### Exercise:
Return all the data exactly, keeping the pictures out.

(Beginning of Supplied information)

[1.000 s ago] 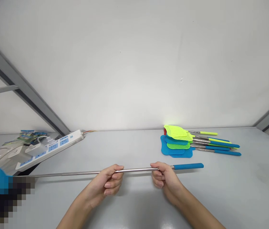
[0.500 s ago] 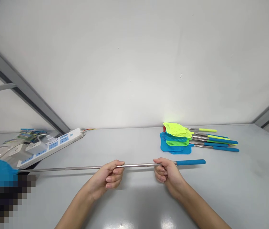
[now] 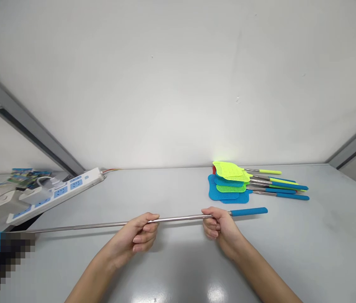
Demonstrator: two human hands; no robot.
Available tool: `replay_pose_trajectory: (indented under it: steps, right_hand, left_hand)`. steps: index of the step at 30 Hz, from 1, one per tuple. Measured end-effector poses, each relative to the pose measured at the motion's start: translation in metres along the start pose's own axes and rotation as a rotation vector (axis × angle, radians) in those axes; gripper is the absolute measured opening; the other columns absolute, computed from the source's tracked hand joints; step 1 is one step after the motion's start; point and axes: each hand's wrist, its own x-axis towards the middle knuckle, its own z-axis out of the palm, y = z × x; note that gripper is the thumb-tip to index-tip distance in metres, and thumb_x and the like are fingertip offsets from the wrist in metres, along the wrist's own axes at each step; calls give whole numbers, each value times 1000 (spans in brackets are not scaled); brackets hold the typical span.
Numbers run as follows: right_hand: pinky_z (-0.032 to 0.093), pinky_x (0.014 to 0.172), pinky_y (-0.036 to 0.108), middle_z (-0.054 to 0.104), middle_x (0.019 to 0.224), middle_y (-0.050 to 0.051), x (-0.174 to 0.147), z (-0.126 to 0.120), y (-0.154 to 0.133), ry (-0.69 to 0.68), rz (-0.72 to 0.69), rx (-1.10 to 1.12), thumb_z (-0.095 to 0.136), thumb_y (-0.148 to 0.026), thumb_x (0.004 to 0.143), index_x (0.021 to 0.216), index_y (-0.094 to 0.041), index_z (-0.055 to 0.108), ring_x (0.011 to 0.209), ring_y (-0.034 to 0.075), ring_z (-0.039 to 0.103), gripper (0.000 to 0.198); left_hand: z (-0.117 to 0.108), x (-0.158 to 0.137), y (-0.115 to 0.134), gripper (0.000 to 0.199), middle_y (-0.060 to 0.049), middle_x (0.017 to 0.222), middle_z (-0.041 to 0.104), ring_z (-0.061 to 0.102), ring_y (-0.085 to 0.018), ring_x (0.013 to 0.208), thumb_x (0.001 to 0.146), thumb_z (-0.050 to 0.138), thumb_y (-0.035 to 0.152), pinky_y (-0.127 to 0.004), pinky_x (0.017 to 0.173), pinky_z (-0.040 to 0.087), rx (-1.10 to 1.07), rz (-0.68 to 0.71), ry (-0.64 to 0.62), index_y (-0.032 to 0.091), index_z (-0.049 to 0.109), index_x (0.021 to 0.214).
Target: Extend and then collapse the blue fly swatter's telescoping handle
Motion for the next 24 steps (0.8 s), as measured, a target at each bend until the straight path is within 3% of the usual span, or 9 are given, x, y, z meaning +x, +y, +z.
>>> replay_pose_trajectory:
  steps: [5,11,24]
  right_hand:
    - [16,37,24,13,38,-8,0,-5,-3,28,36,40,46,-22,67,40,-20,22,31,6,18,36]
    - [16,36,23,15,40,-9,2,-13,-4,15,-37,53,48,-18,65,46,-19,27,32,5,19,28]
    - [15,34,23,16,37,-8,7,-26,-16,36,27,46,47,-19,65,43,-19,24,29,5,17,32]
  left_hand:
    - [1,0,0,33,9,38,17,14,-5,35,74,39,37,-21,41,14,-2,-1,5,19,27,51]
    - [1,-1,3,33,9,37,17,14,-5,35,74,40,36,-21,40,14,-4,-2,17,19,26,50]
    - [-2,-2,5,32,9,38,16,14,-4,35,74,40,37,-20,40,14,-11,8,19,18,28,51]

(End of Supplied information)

### Reply:
[1.000 s ago] 
[0.500 s ago] 
[now] 
Demonstrator: two human hands; no robot.
Available tool: `replay_pose_trajectory: (indented under it: steps, right_hand, left_hand)`. steps: index of the step at 30 Hz, from 1, one per tuple. Measured end-effector poses, each relative to the pose measured at the motion's start: translation in metres along the start pose's own axes and rotation as a rotation vector (axis × angle, radians) in those axes; gripper is the absolute measured opening; the other columns absolute, computed from the source's tracked hand joints; step 1 is one step after the motion's start; point and axes: each hand's wrist, its own x-axis towards the middle knuckle, its own z-axis out of the palm, y = z × x; note that gripper is the thumb-tip to index-tip distance in metres, and thumb_x and the like are fingertip offsets from the wrist in metres, along the wrist's own axes at each step; calls give whole numbers, each value times 1000 (spans in brackets are not scaled); brackets hold the typical span.
Numbers run as follows: right_hand: pinky_z (-0.032 to 0.093), pinky_x (0.014 to 0.172), pinky_y (-0.036 to 0.108), middle_z (-0.054 to 0.104), middle_x (0.019 to 0.224), middle_y (-0.050 to 0.051), x (-0.174 to 0.147), z (-0.126 to 0.120), y (-0.154 to 0.133), ry (-0.69 to 0.68), rz (-0.72 to 0.69), rx (-1.10 to 1.12), thumb_z (-0.095 to 0.136), thumb_y (-0.148 to 0.026), thumb_x (0.004 to 0.143), index_x (0.021 to 0.216), index_y (-0.094 to 0.041), index_z (-0.055 to 0.108), ring_x (0.011 to 0.209), ring_y (-0.034 to 0.075), ring_z (-0.039 to 0.103), gripper (0.000 to 0.198); left_hand: z (-0.117 to 0.108), x (-0.158 to 0.137), y (-0.115 to 0.134), gripper (0.000 to 0.199), middle_y (-0.060 to 0.049), middle_x (0.017 to 0.222), middle_z (-0.041 to 0.104), ring_z (-0.061 to 0.102), ring_y (-0.085 to 0.018), ring_x (0.013 to 0.208), thumb_x (0.001 to 0.146), thumb_z (-0.050 to 0.138), thumb_y (-0.035 to 0.152), pinky_y (-0.127 to 0.004), pinky_x (0.017 to 0.173), pinky_z (-0.040 to 0.087), rx (-1.10 to 1.07), rz (-0.68 to 0.71), ry (-0.64 to 0.62), index_y (-0.032 to 0.091), index_z (-0.049 to 0.109), index_x (0.021 to 0.214).
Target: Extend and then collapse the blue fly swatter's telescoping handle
Motion for the next 24 steps (0.8 s), as measured, a target at each bend until the straight path is within 3% of the usual span, or 9 are given, x, y, z meaning +x, +y, +z.
>>> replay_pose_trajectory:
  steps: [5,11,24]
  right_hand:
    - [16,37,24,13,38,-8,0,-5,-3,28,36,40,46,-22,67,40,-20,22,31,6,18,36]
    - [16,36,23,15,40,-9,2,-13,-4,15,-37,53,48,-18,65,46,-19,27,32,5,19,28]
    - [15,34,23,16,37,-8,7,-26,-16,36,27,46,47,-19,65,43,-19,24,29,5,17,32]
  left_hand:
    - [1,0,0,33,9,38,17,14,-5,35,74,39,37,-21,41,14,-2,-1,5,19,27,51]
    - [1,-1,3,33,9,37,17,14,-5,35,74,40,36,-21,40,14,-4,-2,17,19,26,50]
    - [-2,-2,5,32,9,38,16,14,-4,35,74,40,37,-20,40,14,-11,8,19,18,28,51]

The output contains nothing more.